_Extracted material_.
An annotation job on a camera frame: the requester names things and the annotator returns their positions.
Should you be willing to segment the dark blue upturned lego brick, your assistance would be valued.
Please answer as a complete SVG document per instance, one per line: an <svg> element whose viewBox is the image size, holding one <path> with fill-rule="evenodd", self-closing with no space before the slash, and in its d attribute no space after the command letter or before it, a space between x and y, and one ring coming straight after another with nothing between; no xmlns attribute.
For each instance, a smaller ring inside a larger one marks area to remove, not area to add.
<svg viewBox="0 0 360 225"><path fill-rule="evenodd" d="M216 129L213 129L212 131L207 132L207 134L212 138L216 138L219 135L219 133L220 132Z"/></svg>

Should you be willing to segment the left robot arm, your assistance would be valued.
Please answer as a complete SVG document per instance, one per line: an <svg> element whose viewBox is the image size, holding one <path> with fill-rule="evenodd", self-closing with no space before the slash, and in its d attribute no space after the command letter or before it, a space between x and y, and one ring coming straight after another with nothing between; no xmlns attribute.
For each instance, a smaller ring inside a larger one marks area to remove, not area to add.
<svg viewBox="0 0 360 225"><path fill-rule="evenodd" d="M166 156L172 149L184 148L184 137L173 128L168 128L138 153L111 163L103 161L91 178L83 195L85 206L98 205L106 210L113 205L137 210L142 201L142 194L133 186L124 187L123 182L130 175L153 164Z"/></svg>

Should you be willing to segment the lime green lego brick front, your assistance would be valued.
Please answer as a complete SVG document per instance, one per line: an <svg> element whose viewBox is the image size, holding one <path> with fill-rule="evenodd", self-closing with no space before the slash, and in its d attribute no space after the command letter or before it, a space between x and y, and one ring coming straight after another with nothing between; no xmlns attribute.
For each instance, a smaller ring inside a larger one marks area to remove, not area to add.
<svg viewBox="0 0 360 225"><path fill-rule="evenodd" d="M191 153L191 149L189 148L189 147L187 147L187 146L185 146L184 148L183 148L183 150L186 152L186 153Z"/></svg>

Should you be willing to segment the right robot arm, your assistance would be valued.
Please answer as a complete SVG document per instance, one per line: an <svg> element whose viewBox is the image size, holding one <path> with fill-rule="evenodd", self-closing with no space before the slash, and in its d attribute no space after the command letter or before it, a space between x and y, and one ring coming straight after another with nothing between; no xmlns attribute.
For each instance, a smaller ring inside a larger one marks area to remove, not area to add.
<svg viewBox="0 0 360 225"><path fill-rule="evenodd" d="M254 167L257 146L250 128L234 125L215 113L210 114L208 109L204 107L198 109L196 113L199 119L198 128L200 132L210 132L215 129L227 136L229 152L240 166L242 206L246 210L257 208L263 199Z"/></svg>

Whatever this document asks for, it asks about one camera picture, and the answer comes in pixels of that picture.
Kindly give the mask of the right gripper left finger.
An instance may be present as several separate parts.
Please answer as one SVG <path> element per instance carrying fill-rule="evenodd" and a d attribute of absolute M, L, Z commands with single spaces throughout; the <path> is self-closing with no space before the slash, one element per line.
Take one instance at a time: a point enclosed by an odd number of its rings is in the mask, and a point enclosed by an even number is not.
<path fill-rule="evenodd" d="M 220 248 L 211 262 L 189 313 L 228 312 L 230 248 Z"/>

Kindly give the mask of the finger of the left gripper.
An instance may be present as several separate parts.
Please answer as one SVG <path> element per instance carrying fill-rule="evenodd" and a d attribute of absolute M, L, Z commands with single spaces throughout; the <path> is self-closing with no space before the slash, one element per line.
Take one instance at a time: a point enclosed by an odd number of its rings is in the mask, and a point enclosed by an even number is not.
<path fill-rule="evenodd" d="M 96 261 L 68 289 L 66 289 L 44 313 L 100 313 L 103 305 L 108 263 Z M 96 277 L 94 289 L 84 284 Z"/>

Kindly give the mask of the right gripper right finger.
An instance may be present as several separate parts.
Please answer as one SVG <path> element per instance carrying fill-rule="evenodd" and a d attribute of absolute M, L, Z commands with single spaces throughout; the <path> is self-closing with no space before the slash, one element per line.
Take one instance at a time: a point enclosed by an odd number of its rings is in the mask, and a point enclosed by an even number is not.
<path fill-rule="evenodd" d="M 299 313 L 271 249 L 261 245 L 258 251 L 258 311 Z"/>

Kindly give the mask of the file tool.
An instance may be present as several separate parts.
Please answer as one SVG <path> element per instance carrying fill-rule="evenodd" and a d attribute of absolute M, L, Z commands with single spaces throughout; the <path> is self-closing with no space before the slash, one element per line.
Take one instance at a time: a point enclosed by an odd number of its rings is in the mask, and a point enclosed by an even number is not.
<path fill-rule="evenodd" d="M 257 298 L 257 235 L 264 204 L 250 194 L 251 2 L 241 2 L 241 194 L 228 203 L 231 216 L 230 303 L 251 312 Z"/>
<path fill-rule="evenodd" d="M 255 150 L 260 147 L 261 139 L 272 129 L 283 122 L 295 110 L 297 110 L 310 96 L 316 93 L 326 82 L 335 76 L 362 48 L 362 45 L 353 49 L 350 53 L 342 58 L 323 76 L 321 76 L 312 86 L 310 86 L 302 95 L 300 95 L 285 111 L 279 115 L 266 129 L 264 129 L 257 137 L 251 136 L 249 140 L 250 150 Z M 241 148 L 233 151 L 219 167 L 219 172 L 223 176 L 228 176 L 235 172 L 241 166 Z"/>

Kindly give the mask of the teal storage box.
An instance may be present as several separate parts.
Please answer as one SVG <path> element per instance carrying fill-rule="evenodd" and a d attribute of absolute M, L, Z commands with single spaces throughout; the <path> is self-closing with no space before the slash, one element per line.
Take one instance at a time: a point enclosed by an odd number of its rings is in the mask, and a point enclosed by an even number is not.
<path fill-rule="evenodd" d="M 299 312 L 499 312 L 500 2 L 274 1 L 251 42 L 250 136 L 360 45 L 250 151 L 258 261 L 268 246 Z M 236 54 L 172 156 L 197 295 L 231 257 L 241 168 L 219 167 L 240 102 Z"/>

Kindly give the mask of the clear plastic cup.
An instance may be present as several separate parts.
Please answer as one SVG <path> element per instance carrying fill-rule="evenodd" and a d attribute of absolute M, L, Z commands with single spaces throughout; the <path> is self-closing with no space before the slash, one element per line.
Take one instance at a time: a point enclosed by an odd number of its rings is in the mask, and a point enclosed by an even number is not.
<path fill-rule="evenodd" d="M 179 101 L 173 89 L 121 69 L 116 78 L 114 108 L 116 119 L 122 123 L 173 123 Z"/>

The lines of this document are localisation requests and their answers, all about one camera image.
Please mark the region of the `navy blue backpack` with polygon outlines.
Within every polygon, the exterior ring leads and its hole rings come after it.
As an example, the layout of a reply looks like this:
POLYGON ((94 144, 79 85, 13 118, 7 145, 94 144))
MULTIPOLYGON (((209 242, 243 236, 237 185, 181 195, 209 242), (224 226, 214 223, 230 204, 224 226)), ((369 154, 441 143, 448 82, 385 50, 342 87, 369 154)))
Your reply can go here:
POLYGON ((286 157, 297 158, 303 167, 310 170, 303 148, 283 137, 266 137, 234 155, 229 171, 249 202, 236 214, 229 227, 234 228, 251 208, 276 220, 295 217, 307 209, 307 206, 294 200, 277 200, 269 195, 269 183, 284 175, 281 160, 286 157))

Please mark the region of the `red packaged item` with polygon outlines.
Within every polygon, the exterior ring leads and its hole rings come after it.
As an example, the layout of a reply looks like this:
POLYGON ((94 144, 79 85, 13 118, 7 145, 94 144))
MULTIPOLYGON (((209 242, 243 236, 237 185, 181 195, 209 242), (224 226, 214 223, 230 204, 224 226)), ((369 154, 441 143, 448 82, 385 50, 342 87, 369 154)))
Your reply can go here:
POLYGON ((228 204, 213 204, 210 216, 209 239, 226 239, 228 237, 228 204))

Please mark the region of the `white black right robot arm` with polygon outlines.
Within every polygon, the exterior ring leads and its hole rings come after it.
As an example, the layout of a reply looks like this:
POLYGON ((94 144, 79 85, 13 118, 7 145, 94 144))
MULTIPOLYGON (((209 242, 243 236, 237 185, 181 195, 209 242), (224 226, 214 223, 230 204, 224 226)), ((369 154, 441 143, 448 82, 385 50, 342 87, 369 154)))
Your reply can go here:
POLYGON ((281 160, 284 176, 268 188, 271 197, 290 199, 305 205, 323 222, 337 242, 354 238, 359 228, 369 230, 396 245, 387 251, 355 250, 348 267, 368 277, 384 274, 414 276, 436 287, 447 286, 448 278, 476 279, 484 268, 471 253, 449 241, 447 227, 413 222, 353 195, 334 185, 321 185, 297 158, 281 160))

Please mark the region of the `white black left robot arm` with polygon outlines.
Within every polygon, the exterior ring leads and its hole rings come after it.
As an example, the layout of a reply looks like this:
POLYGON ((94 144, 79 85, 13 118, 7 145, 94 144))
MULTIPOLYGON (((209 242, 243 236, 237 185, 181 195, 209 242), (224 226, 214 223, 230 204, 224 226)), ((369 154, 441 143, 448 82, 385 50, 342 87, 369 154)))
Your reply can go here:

_What to work on_.
Please find all lines of the entries that hold the string "willing" and copy them.

_Response area_.
Should you be willing to segment the dark blue upturned lego brick, your assistance would be valued.
Should you be willing to segment the left robot arm, your assistance would be valued.
Should you be willing to segment the lime green lego brick front, your assistance would be valued.
Should you be willing to segment the right robot arm, your assistance would be valued.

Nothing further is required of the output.